Sampleson releases Overheat, a freeware saturation effect for DAW applications on Windows and macOS.
I always tell myself no more saturators right before downloading another saturator. If you’re like me and you can’t get enough harmonics added to your sound sources, then you’re in luck. Sampleson’s latest release, Overheat, is a free saturation plugin with a tiny footprint.
Overheat has a rather straight-to-the-point interface, which kind of reminds me of the SSL Native line of plugins. This even applies to the very clear metering, which takes up the interface’s middle section.
The left section of the interface houses the Pre-gain, Drive, and Post-gain knobs. These are super handy, as you can use these to gain stage before applying saturation directly to the signal path.
The right side of the interface has Color and Low-pass knobs. Low-passing saturation is nothing new and functions as you’d expect. Color seems to affect the midrange, at least without me running sine waves through Plugin Doctor. Most importantly, CPU usage is light, as is the install size.
Overheat is a great-sounding saturator, and it is low enough on the CPU usage that you can apply it to multiple channels without taxing your workstation. It works especially well on clean guitars, electric bass, synths, and anything else that needs a little warming up.
The best thing is that it is particularly quick to dial in, and there are some presets that Sampleson has bundled together with it to give you some handy starting points. The character of the saturation itself is pleasing and isn’t at all overbearing when liberally applied across a whole mix.

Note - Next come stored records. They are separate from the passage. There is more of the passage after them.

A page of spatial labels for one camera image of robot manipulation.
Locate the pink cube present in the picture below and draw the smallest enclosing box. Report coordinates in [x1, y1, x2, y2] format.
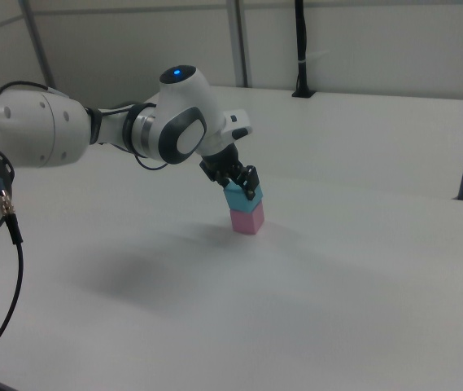
[229, 203, 266, 237]

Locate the grey partition post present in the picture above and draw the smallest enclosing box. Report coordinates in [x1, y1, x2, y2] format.
[18, 0, 57, 88]
[225, 0, 254, 88]

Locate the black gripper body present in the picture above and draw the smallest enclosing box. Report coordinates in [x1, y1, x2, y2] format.
[198, 144, 251, 181]

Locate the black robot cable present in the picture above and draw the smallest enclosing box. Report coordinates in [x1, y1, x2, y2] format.
[0, 80, 172, 372]

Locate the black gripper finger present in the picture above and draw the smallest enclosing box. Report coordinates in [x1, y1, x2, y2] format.
[234, 164, 262, 202]
[213, 169, 233, 190]

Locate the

BPB reader Michal Ochedowski tested OverHeat and shared his impressions in our comments section:
“I can confirm that OverHeat does sound good. Effortless peaks squashing with just three knobs and good saturation/distortion as a bonus. It’s a pity none of the controls are available for automation lanes, except bypass.”
Grabbing Overheat is easy. All you need to do is enter your email address to receive your free license. After that, it’s a simple matter of running the installer, and you’re off to the races.
There is, unfortunately, no oversampling to speak of, but if you run at 48 kHz or higher, you’ll be fine. You can even run it at 44.1kHz. I won’t tell the aliasing police, I promise.
Overheat is available for Windows and Mac computers. Supported plugin formats are VST3 and AU. It is a universal plugin, so Intel and Silicon users can snag this for their next production.